Instructions for the task:
In the records that follow, find the line with "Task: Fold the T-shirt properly"; from there, retype every line exactly through the line with "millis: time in", which also belongs to the answer.

Excerpted data:
..............................

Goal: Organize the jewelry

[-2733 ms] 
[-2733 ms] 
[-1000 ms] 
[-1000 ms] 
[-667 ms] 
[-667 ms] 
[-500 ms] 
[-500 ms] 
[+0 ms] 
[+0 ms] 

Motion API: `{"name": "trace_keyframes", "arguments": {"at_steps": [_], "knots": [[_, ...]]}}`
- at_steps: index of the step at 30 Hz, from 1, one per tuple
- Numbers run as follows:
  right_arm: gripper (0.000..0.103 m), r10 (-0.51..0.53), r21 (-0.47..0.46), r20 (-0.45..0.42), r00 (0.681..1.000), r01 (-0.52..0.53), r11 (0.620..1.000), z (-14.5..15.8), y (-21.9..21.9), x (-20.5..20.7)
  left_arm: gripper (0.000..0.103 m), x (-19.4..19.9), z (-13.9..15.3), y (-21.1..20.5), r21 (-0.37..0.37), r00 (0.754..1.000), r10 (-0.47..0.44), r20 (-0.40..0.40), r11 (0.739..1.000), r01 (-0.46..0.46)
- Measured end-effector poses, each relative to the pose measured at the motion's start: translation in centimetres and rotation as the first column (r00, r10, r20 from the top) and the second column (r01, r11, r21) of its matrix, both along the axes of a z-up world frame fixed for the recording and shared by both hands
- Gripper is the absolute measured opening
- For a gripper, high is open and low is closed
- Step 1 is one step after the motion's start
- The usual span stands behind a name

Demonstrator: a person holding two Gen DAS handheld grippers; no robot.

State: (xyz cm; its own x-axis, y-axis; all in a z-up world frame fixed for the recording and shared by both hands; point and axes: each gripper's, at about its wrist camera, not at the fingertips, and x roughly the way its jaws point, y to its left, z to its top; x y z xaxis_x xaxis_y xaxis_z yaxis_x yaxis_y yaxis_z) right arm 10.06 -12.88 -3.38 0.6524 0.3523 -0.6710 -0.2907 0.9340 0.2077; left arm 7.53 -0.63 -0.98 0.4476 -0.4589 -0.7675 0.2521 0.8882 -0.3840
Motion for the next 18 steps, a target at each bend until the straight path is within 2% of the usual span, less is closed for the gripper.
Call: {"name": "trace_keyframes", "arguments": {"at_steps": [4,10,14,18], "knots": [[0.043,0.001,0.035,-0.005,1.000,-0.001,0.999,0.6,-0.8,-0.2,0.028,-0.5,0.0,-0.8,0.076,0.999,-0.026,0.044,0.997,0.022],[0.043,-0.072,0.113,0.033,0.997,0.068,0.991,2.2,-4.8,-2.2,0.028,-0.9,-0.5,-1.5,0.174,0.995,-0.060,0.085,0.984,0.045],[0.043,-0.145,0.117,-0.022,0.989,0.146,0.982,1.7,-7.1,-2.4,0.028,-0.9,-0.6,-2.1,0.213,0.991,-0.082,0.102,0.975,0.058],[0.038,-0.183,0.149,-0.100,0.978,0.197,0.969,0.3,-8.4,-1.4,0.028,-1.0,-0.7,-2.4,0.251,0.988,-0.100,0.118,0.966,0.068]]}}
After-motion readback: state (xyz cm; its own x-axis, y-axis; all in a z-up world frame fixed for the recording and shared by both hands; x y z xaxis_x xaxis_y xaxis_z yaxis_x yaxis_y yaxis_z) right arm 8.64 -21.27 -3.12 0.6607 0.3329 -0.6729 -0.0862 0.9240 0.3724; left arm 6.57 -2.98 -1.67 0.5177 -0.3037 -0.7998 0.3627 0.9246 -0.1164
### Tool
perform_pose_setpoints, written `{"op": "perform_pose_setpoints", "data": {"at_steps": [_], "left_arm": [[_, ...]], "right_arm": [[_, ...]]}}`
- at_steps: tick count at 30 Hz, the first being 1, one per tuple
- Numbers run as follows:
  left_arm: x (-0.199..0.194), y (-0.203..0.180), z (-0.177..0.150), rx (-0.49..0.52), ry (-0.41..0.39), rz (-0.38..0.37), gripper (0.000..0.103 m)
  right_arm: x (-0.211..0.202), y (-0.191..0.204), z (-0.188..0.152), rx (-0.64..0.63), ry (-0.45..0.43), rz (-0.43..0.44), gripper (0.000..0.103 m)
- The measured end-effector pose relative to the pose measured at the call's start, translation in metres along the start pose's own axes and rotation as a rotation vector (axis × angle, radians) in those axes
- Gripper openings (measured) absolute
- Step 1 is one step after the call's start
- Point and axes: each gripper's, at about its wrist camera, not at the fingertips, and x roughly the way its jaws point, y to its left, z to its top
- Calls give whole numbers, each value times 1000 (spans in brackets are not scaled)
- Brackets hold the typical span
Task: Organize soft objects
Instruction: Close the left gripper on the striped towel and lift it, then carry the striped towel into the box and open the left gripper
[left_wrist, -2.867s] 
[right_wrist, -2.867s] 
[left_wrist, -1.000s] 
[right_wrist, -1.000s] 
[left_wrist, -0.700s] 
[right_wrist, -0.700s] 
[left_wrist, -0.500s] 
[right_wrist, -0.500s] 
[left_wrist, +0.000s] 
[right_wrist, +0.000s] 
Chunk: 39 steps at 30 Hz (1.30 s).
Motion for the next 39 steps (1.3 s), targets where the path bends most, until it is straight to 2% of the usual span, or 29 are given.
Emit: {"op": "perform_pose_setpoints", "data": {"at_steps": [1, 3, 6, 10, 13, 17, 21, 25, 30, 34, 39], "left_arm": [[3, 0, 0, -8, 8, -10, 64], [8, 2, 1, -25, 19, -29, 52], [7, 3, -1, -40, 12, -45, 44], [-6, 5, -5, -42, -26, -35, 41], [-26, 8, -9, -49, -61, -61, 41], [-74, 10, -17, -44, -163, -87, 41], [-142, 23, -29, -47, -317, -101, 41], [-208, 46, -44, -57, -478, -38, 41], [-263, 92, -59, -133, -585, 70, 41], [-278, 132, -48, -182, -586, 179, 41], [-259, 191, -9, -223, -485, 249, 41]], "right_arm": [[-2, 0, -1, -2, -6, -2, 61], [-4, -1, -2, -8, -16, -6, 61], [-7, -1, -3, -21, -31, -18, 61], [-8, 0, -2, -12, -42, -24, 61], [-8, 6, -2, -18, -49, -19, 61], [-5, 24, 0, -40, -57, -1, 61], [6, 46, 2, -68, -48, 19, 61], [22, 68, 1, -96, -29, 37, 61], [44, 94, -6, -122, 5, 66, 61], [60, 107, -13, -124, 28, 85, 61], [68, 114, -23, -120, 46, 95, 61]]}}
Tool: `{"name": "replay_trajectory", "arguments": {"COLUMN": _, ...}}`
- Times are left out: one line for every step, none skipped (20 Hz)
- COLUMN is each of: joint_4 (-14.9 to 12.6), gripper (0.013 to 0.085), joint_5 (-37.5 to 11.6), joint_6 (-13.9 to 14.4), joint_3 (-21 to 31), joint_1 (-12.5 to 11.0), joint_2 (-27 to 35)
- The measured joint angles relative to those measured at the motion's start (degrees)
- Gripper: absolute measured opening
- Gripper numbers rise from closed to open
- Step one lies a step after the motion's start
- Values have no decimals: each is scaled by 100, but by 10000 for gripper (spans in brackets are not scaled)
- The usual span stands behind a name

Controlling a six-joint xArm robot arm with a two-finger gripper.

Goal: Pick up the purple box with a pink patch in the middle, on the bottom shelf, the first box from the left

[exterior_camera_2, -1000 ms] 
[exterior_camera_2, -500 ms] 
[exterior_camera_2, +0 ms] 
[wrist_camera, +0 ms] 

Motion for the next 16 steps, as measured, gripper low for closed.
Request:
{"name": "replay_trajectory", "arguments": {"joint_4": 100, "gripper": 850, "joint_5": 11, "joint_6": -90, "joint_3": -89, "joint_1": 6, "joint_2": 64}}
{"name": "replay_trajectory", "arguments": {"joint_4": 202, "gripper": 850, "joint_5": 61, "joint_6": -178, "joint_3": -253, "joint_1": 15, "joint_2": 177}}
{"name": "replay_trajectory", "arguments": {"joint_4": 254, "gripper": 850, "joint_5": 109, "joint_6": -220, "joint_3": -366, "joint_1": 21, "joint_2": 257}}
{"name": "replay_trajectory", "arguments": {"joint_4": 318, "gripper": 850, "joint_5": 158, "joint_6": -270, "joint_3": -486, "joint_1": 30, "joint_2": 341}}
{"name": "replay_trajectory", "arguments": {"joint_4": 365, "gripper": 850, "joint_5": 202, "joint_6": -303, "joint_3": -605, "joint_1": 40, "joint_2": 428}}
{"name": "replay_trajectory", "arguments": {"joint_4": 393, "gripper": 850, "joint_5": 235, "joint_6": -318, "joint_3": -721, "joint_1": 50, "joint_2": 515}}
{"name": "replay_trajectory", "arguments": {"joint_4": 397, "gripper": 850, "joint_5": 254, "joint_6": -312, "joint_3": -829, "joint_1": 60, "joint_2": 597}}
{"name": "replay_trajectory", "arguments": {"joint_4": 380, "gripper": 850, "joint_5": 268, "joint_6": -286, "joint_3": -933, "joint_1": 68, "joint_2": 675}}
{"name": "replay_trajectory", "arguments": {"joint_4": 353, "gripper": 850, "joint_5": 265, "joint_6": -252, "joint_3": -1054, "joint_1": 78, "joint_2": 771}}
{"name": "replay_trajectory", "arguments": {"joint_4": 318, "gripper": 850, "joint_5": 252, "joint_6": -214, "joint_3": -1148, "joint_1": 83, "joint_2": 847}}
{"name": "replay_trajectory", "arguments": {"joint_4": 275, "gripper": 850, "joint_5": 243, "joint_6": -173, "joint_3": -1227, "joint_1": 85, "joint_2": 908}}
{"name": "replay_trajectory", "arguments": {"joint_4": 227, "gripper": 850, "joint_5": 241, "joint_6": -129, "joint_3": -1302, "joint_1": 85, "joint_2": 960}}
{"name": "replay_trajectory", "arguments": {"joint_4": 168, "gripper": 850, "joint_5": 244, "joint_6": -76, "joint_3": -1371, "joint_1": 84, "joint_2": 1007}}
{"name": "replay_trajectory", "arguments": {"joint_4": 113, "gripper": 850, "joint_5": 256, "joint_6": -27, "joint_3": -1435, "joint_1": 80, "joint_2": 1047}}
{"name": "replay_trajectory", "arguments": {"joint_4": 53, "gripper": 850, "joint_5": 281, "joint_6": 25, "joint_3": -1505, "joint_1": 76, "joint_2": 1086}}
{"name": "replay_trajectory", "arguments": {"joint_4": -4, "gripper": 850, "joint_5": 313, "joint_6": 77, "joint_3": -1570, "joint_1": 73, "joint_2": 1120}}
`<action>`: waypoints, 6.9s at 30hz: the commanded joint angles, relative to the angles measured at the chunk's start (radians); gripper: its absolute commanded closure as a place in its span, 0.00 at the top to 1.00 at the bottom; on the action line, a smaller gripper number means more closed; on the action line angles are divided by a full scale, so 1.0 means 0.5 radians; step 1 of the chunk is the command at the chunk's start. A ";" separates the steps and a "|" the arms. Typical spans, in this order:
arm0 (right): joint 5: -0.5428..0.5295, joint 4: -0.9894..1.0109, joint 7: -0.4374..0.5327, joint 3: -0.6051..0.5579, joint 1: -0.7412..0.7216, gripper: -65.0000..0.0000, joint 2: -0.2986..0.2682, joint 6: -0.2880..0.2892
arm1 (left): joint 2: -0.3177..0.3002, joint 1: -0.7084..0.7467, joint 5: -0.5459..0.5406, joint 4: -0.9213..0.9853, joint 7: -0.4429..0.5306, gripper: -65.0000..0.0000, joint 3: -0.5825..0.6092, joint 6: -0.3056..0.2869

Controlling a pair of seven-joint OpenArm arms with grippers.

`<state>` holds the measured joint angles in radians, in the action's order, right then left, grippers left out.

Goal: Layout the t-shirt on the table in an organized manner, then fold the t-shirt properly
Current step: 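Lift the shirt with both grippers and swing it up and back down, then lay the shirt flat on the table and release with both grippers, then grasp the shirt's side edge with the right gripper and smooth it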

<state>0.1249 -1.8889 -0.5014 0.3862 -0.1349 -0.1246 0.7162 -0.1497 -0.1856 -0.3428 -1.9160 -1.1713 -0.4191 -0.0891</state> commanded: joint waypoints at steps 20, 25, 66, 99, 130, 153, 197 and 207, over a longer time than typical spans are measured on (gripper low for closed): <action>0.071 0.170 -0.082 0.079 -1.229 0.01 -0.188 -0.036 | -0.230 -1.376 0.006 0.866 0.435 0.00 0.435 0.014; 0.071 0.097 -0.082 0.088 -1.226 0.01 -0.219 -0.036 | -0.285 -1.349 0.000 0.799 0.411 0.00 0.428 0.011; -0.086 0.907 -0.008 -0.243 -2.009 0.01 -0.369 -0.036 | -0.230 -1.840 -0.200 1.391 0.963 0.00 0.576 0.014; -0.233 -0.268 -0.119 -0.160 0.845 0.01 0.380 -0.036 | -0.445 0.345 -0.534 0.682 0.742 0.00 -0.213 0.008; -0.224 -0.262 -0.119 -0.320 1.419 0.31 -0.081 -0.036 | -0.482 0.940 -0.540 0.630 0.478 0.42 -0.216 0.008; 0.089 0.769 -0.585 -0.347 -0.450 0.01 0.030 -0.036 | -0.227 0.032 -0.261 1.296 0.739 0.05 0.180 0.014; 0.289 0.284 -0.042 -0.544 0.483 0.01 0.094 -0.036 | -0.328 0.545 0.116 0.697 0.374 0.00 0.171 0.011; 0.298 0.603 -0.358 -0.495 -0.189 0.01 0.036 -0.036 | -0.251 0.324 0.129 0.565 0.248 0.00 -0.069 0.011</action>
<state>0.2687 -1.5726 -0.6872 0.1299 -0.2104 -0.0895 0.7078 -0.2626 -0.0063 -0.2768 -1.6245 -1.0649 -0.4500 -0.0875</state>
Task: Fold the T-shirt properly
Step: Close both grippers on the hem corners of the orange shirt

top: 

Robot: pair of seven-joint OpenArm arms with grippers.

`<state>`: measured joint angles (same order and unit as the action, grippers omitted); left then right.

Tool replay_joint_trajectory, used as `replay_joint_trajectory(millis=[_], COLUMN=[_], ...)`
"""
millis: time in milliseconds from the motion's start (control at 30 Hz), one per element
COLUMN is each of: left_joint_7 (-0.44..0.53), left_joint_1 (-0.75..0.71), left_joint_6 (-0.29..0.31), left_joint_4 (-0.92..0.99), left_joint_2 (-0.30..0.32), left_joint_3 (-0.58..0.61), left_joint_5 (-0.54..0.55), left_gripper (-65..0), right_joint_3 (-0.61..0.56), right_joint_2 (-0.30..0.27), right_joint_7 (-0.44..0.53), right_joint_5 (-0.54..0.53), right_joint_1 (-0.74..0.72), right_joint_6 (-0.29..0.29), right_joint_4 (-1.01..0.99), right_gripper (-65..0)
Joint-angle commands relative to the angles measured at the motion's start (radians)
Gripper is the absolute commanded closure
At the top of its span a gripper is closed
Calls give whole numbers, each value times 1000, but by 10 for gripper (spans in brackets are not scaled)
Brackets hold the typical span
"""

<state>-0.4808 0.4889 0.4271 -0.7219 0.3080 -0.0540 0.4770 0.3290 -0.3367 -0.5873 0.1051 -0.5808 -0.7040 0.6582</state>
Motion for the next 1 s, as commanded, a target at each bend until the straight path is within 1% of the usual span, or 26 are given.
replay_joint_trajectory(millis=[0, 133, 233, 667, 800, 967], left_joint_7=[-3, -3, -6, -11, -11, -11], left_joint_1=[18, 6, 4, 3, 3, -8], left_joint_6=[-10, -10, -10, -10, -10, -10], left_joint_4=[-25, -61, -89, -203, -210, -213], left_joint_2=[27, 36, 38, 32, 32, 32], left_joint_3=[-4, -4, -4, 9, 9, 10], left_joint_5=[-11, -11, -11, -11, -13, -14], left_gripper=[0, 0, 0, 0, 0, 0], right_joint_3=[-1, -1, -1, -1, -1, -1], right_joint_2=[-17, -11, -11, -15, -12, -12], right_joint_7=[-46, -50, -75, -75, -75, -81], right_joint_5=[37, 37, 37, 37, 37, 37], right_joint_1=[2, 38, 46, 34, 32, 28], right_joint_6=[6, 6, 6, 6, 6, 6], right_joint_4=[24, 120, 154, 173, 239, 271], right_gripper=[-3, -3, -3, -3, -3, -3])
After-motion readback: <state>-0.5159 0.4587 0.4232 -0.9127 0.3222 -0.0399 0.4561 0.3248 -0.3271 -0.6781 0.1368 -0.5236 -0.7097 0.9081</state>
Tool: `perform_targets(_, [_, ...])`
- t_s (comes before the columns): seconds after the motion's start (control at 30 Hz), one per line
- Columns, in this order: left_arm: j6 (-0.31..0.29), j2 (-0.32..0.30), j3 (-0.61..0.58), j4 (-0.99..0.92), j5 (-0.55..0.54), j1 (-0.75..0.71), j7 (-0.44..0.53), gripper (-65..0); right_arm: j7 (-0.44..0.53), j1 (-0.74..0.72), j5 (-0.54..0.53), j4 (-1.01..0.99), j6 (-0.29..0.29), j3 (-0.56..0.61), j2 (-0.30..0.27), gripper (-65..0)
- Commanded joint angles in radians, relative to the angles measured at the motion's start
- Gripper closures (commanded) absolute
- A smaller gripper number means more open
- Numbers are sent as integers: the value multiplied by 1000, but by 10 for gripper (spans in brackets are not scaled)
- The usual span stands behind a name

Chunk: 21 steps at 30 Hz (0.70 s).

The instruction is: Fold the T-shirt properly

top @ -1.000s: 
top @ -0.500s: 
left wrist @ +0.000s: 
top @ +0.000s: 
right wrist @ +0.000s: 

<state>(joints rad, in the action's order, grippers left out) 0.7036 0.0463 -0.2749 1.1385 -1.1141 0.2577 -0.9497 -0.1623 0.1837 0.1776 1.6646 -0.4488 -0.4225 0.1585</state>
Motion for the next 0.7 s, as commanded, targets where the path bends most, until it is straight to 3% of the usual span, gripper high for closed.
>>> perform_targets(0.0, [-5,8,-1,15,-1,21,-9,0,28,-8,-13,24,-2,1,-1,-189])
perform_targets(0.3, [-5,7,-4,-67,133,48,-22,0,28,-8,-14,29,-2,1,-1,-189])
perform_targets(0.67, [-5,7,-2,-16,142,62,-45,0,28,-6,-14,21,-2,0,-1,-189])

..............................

Answer area:
Task: Fold the T-shirt properly
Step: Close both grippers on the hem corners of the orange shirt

top: 

Robot: pair of seven-joint OpenArm arms with grippers.

`<state>`: measured joint angles (same order and unit as the action, grippers omitted); left then right.

Tool replay_joint_trajectory, used as `replay_joint_trajectory(millis=[_], COLUMN=[_], ...)`
"""
millis: time in milliseconds from the motion's start (control at 30 Hz), one per element

What came before is the finished answer.